**ACTIVITY:**
Copy out the lines of the records below, and only those lines, from the one with "Whatever is drawn" through the one with "Pixel (364, 91)", exactly as they appear.

**RECORDED INFORMATION:**
-=-=-=-=-
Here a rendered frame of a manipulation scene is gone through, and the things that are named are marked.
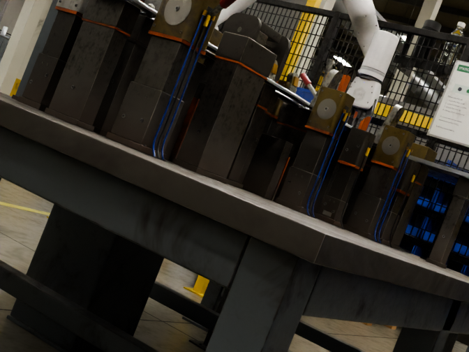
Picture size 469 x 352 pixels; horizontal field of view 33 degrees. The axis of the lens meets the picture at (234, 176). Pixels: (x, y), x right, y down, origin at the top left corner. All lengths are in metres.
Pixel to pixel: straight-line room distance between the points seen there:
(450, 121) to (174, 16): 1.66
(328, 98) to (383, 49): 0.51
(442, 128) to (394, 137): 0.67
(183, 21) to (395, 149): 1.01
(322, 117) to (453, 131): 1.01
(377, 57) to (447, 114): 0.58
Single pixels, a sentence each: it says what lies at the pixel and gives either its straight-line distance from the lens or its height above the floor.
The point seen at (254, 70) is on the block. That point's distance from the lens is 1.88.
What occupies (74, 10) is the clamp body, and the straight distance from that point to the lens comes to 1.94.
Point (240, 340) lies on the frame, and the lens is 1.06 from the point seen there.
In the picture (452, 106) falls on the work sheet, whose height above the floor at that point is 1.28.
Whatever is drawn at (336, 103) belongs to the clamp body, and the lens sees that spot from 2.19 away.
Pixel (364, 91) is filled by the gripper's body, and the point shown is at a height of 1.14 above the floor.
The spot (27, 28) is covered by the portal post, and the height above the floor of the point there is 1.41.
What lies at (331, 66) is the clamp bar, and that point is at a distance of 2.76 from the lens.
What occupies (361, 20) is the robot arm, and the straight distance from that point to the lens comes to 2.71.
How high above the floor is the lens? 0.72
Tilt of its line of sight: level
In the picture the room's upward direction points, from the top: 22 degrees clockwise
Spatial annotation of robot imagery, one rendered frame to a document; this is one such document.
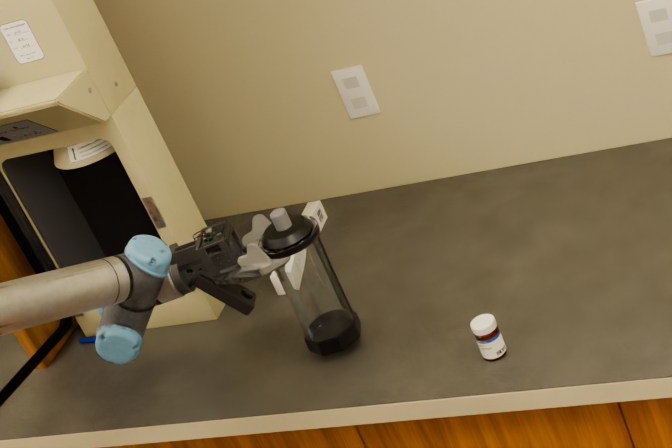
-=-=-=-=-
**ANSWER TO THIS EXERCISE:**
Whatever is drawn at (336, 103) belongs to the clamp body, and the lens sees that spot from 2.19 away.
Pixel (364, 91) is filled by the gripper's body, and the point shown is at a height of 1.14 above the floor.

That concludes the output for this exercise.